→ WORK INSTRUCTIONS
The full listing below should be returned without a single change.

→ INFORMATION SHOWN

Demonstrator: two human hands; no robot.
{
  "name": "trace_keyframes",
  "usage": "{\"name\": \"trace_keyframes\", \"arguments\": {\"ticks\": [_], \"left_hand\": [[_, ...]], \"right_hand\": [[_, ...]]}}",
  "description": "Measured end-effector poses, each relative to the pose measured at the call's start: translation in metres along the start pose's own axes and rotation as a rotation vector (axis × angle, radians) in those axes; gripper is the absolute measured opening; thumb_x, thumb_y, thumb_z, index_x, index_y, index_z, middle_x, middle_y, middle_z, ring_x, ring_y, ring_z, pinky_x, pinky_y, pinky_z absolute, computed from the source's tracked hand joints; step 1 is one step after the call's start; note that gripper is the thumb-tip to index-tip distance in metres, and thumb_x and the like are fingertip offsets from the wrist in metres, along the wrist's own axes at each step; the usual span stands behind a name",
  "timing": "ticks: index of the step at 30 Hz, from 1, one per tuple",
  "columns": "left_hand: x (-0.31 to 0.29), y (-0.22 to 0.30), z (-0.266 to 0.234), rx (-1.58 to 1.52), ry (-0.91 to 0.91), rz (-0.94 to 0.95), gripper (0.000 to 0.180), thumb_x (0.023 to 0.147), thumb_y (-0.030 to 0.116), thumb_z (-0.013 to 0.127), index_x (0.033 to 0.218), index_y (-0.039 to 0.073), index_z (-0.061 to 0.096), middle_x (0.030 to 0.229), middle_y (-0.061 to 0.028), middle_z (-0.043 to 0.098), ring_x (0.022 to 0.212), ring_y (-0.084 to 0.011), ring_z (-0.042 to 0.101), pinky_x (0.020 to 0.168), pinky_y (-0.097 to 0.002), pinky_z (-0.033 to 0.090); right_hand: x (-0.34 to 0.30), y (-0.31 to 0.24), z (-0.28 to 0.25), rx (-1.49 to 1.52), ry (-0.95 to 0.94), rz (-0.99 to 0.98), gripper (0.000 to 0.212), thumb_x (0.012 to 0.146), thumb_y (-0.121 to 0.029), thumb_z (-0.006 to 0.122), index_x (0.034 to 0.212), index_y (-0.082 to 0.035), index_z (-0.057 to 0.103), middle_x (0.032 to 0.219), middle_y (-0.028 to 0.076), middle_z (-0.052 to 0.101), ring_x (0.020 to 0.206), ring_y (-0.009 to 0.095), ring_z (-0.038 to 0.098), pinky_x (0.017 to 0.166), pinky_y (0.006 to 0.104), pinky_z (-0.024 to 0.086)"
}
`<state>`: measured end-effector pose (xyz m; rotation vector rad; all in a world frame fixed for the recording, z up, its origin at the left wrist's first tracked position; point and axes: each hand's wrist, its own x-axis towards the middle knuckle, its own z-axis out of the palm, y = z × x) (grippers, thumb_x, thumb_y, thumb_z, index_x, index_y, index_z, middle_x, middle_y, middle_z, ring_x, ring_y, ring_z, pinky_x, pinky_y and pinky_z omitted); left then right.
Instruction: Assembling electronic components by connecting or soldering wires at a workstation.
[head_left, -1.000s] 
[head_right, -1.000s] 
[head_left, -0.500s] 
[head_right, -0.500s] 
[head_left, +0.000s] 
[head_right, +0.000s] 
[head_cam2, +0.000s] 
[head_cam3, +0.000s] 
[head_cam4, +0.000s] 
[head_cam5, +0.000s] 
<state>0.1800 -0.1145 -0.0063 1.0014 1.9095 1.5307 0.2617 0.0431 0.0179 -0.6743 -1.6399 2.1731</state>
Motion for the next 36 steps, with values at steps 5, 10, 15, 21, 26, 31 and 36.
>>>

→ ANSWER BELOW
Demonstrator: two human hands; no robot.
{
  "name": "trace_keyframes",
  "usage": "{\"name\": \"trace_keyframes\", \"arguments\": {\"ticks\": [_], \"left_hand\": [[_, ...]], \"right_hand\": [[_, ...]]}}",
  "description": "Measured end-effector poses, each relative to the pose measured at the call's start: translation in metres along the start pose's own axes and rotation as a rotation vector (axis × angle, radians) in those axes; gripper is the absolute measured opening; thumb_x, thumb_y, thumb_z, index_x, index_y, index_z, middle_x, middle_y, middle_z, ring_x, ring_y, ring_z, pinky_x, pinky_y, pinky_z absolute, computed from the source's tracked hand joints; step 1 is one step after the call's start; note that gripper is the thumb-tip to index-tip distance in metres, and thumb_x and the like are fingertip offsets from the wrist in metres, along the wrist's own axes at each step; the usual span stands behind a name",
  "timing": "ticks: index of the step at 30 Hz, from 1, one per tuple",
  "columns": "left_hand: x (-0.31 to 0.29), y (-0.22 to 0.30), z (-0.266 to 0.234), rx (-1.58 to 1.52), ry (-0.91 to 0.91), rz (-0.94 to 0.95), gripper (0.000 to 0.180), thumb_x (0.023 to 0.147), thumb_y (-0.030 to 0.116), thumb_z (-0.013 to 0.127), index_x (0.033 to 0.218), index_y (-0.039 to 0.073), index_z (-0.061 to 0.096), middle_x (0.030 to 0.229), middle_y (-0.061 to 0.028), middle_z (-0.043 to 0.098), ring_x (0.022 to 0.212), ring_y (-0.084 to 0.011), ring_z (-0.042 to 0.101), pinky_x (0.020 to 0.168), pinky_y (-0.097 to 0.002), pinky_z (-0.033 to 0.090); right_hand: x (-0.34 to 0.30), y (-0.31 to 0.24), z (-0.28 to 0.25), rx (-1.49 to 1.52), ry (-0.95 to 0.94), rz (-0.99 to 0.98), gripper (0.000 to 0.212), thumb_x (0.012 to 0.146), thumb_y (-0.121 to 0.029), thumb_z (-0.006 to 0.122), index_x (0.034 to 0.212), index_y (-0.082 to 0.035), index_z (-0.057 to 0.103), middle_x (0.032 to 0.219), middle_y (-0.028 to 0.076), middle_z (-0.052 to 0.101), ring_x (0.020 to 0.206), ring_y (-0.009 to 0.095), ring_z (-0.038 to 0.098), pinky_x (0.017 to 0.166), pinky_y (0.006 to 0.104), pinky_z (-0.024 to 0.086)"
}
`<state>`: measured end-effector pose (xyz m; rotation vector rad; all in a world frame fixed for the recording, z up, its origin at the left wrist's first tracked position; point and axes: each hand's wrist, its own x-axis towards the middle knuckle, its own z-axis out of the palm, y = z × x) (grippers, thumb_x, thumb_y, thumb_z, index_x, index_y, index_z, middle_x, middle_y, middle_z, ring_x, ring_y, ring_z, pinky_x, pinky_y and pinky_z omitted); left then right.
Instruction: Assembling electronic components by connecting or soldering wires at a workstation.
[head_left, -1.000s] 
[head_right, -1.000s] 
[head_left, -0.500s] 
[head_right, -0.500s] 
[head_left, +0.000s] 
[head_right, +0.000s] 
[head_cam2, +0.000s] 
[head_cam3, +0.000s] 
[head_cam4, +0.000s] 
[head_cam5, +0.000s] 
<state>0.1800 -0.1145 -0.0063 1.0014 1.9095 1.5307 0.2617 0.0431 0.0179 -0.6743 -1.6399 2.1731</state>
Motion for the next 36 steps, with values at steps 5, 10, 15, 21, 26, 31 and 36.
>>>

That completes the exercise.